→ **Work request**: Please repeat each line below exactly, with no images in the copy.

→ **Information supplied**:
---------------
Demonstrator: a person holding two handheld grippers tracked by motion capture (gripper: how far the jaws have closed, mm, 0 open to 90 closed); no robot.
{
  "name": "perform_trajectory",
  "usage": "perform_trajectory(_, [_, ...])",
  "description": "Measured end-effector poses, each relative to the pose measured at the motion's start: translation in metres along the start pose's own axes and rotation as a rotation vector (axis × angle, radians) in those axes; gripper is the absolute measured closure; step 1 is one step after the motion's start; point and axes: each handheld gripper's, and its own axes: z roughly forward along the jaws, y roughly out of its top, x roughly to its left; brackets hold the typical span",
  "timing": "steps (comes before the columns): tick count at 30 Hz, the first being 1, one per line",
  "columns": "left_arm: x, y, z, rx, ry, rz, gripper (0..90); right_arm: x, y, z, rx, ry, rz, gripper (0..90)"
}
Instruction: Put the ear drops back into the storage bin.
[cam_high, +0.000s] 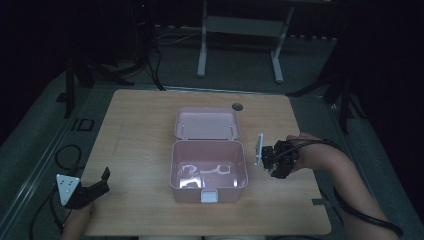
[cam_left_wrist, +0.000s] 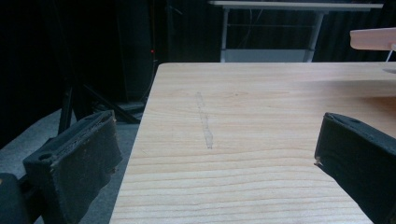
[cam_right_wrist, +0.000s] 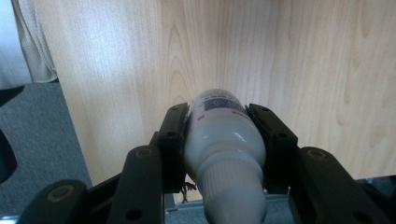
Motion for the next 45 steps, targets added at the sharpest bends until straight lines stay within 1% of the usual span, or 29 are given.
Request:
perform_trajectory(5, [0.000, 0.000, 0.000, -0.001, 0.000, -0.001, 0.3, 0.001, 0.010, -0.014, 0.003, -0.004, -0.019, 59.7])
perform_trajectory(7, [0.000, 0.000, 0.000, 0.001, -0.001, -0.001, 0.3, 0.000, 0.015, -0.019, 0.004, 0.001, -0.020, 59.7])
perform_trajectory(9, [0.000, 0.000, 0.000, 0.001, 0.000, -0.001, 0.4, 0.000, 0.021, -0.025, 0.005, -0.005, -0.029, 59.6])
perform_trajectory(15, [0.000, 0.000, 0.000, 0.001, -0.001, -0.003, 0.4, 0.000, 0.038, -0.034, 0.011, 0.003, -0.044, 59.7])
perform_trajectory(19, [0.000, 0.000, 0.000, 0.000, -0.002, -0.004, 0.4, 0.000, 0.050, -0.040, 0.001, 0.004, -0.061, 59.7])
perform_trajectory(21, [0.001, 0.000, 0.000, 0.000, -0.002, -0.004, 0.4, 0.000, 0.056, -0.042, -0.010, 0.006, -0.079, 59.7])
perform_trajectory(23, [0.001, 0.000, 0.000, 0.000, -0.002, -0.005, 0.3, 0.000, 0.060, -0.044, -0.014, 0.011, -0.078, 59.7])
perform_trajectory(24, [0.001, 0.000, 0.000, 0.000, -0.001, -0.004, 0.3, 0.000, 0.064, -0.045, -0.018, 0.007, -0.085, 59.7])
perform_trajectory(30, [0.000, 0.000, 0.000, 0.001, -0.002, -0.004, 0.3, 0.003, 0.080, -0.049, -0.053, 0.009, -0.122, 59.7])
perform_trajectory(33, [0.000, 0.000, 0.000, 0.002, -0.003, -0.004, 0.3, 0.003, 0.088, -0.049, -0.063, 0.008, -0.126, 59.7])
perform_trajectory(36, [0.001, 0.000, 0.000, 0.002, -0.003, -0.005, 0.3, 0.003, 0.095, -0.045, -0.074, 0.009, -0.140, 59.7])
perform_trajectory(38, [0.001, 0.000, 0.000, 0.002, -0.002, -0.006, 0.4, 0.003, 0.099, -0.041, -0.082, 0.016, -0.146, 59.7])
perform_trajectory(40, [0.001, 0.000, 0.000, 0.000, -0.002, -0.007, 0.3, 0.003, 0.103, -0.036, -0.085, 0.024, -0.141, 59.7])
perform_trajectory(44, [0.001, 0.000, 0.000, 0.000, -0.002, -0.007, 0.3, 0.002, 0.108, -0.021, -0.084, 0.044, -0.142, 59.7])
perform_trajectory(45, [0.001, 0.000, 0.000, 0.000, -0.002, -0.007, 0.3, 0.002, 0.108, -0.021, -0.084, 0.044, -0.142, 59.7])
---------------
→ **Solution to this exercise**:
Demonstrator: a person holding two handheld grippers tracked by motion capture (gripper: how far the jaws have closed, mm, 0 open to 90 closed); no robot.
{
  "name": "perform_trajectory",
  "usage": "perform_trajectory(_, [_, ...])",
  "description": "Measured end-effector poses, each relative to the pose measured at the motion's start: translation in metres along the start pose's own axes and rotation as a rotation vector (axis × angle, radians) in those axes; gripper is the absolute measured closure; step 1 is one step after the motion's start; point and axes: each handheld gripper's, and its own axes: z roughly forward along the jaws, y roughly out of its top, x roughly to its left; brackets hold the typical span",
  "timing": "steps (comes before the columns): tick count at 30 Hz, the first being 1, one per line",
  "columns": "left_arm: x, y, z, rx, ry, rz, gripper (0..90); right_arm: x, y, z, rx, ry, rz, gripper (0..90)"
}
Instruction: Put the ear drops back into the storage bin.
[cam_high, +0.000s] 
[cam_left_wrist, +0.000s] 
[cam_right_wrist, +0.000s] 
Motion for the next 45 steps, targets added at the sharpest bends until straight lines stay within 1% of the usual span, or 29 are given.
Request:
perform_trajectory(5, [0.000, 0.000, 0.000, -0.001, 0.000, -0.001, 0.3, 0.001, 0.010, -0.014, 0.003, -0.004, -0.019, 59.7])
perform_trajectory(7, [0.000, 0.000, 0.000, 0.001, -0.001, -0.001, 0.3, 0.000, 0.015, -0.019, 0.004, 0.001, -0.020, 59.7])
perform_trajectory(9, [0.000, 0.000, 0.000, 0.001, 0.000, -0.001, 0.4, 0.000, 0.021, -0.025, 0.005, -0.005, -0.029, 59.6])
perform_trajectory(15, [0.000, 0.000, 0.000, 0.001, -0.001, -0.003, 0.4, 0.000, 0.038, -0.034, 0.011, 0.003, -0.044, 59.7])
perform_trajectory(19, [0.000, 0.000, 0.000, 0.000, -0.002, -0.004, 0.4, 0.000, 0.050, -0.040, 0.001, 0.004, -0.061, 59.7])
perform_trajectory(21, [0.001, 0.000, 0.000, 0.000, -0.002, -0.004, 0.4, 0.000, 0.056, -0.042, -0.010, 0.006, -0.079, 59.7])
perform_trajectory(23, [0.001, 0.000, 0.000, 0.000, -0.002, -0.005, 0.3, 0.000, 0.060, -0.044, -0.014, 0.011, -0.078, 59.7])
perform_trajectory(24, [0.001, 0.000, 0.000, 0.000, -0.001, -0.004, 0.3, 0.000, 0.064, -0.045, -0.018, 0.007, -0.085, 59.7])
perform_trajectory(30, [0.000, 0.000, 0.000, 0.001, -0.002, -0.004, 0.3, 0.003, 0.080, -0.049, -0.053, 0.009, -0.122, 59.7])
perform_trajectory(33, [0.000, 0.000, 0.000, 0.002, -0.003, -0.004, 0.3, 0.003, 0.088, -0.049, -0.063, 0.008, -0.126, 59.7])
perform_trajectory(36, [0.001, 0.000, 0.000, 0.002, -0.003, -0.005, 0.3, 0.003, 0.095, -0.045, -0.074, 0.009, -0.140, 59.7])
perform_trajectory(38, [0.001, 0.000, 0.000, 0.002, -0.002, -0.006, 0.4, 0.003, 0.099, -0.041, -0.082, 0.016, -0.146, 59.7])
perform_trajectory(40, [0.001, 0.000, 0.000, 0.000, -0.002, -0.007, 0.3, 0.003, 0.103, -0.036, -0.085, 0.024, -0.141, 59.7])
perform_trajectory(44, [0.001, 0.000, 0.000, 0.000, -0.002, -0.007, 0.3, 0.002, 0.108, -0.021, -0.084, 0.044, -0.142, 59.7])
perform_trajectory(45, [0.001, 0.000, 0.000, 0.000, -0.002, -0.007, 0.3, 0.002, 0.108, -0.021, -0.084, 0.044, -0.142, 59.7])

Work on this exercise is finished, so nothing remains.